19 And ye have this day rejected your God, who himself saved you out of all your adversities and your tribulations; and ye have said unto him, Nay, but set a king over us. Now therefore present yourselves before the LORD by your tribes, and by your thousands.
[AD 604] Gregory the Dialogist on 1 Samuel 10:19
32. Indeed, he carefully showed them both the good things which the Lord had bestowed upon them and the evil things which they themselves had done against the Lord, so that they might recognize that they had sinned all the more gravely, inasmuch as they had dared by sinning to offend him from whom they had received such great blessings. But what it means to reject the Lord, and how it ought to be understood according to the literal and the spiritual sense, has been explained at length above, where the Lord says to Samuel: "They have not rejected you, but me, according to all their works which they have done from the day when I brought them out of the land of Egypt." But because holy preachers instruct by teaching those whom they pierce by rebuking, he added, saying: "Now therefore, stand before the Lord by your tribes and by your families."
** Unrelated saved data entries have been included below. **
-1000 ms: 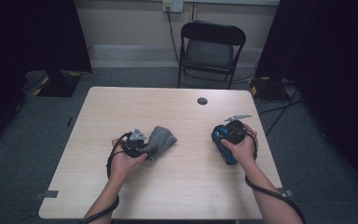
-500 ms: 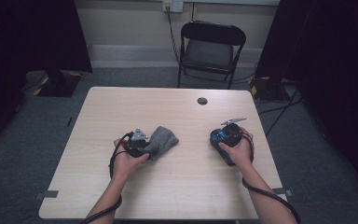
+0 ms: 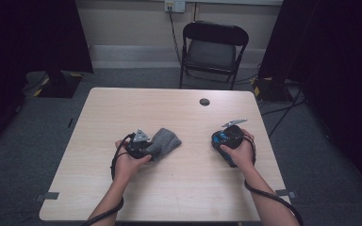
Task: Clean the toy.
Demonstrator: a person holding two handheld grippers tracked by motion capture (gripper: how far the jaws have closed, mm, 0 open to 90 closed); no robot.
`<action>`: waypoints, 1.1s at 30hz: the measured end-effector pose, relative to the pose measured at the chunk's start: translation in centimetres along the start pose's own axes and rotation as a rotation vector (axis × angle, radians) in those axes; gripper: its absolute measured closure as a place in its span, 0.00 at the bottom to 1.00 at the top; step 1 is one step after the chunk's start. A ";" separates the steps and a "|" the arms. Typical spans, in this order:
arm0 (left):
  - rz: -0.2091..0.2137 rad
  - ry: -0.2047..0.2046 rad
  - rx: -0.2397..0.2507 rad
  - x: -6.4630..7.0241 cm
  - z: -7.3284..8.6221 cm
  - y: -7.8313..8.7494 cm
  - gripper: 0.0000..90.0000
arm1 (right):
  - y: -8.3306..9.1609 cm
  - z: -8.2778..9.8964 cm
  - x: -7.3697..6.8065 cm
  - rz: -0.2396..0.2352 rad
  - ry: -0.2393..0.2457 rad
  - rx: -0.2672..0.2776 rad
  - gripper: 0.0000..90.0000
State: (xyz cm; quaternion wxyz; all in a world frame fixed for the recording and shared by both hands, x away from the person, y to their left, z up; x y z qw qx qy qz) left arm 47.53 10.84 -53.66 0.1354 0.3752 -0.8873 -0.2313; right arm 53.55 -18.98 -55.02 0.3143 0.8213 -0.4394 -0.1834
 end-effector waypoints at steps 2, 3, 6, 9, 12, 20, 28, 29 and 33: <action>-0.004 0.000 0.005 0.0 -0.1 -0.1 0.49 | 0.0 -0.1 0.0 -0.002 0.012 0.001 0.26; -0.006 0.000 0.002 -0.1 -0.1 -0.1 0.46 | -0.1 -0.1 0.0 -0.003 0.013 -0.003 0.26; -0.012 -0.007 -0.002 -0.1 -0.2 0.0 0.39 | 0.0 -0.2 0.1 -0.011 0.018 0.001 0.25; -0.018 -0.005 -0.005 -0.2 -0.3 0.1 0.35 | 0.3 -0.3 0.2 -0.010 0.020 0.003 0.24; -0.022 -0.008 -0.001 -0.3 -0.6 0.4 0.32 | 0.6 -0.7 0.2 -0.009 0.015 0.016 0.23; -0.026 -0.005 0.020 -0.2 -1.4 1.2 0.29 | 2.4 -2.4 0.0 -0.036 -0.014 0.086 0.24; 0.001 -0.045 0.042 1.2 -2.8 2.0 0.28 | 3.9 -2.4 -1.6 -0.083 0.010 0.098 0.22; 0.006 -0.045 0.045 1.4 -3.0 2.1 0.28 | 4.1 -2.3 -1.9 -0.092 0.012 0.098 0.22; 0.021 -0.049 0.052 2.1 -3.5 2.3 0.28 | 4.6 -1.9 -2.9 -0.115 0.029 0.100 0.21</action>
Point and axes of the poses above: each handheld gripper's, and its own axes: y roughly backward along the jaws, z roughly out of its underside, x roughly to its right, the point moved 8 cm from there along -y, roughly forward along the jaws, and after that the axes turned 8 degrees about x, right-handed, at the moved point
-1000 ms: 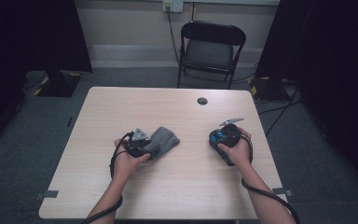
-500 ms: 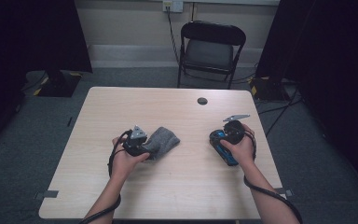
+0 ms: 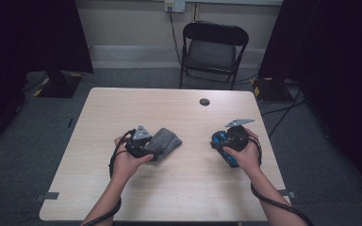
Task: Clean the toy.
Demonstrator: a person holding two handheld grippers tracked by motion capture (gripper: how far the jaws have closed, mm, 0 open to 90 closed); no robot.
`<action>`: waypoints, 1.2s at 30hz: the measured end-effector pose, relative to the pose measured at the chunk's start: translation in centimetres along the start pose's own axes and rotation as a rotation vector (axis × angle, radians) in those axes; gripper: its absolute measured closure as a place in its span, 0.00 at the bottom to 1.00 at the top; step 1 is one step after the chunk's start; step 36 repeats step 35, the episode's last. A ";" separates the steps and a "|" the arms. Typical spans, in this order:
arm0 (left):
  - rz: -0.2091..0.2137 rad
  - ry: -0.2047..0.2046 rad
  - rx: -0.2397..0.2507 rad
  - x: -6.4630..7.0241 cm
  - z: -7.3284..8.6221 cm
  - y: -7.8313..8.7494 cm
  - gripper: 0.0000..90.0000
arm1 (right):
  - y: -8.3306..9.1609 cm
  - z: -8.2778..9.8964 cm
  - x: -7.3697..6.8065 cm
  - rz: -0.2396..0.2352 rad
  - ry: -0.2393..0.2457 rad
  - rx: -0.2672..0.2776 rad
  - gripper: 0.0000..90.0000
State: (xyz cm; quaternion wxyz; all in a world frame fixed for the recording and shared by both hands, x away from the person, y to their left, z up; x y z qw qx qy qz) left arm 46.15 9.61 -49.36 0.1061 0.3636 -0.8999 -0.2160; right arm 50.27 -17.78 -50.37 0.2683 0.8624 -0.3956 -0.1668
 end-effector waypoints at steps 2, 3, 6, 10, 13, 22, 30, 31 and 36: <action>0.016 0.000 -0.004 0.5 -0.1 0.0 0.28 | 0.1 0.3 -0.6 -0.015 0.005 -0.002 0.21; 0.024 -0.006 -0.007 0.8 -0.1 0.0 0.28 | 0.2 0.3 -0.8 -0.019 0.008 -0.001 0.21; 0.046 -0.008 -0.001 1.7 -0.2 0.0 0.28 | 0.3 0.7 -1.7 -0.042 0.014 0.001 0.20; 0.070 -0.014 0.003 2.7 -0.3 -0.1 0.28 | 0.7 1.0 -2.7 -0.055 0.041 0.004 0.20; 0.086 -0.019 0.008 3.4 -0.4 -0.1 0.28 | 0.8 1.2 -3.2 -0.075 0.036 0.007 0.20; 0.131 -0.036 0.007 5.4 0.1 -0.5 0.27 | 1.2 2.3 -5.5 -0.125 0.093 0.009 0.20; 0.197 -0.060 -0.011 8.0 1.9 -0.9 0.27 | 1.3 4.3 -7.7 -0.184 0.108 0.000 0.19; 0.201 -0.058 -0.012 8.2 2.1 -0.9 0.26 | 1.3 4.6 -7.9 -0.187 0.114 0.000 0.19; 0.225 -0.062 -0.014 9.1 2.7 -0.9 0.25 | 1.5 5.3 -8.7 -0.197 0.134 -0.007 0.18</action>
Point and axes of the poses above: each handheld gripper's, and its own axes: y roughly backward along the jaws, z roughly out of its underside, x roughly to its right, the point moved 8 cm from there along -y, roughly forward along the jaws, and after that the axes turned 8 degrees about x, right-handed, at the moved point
33. We are indeed commanded to stand before the Lord when we prepare our hearts to know His commandments at the instruction of our elders. Or the elect stand before the Lord when they are considered by great men with respect to their spiritual virtues, so that whoever is seen to be better among them may be preferred over the rest through pastoral care. And because there are many orders of the faithful, they are commanded to stand before the Lord by tribes and families.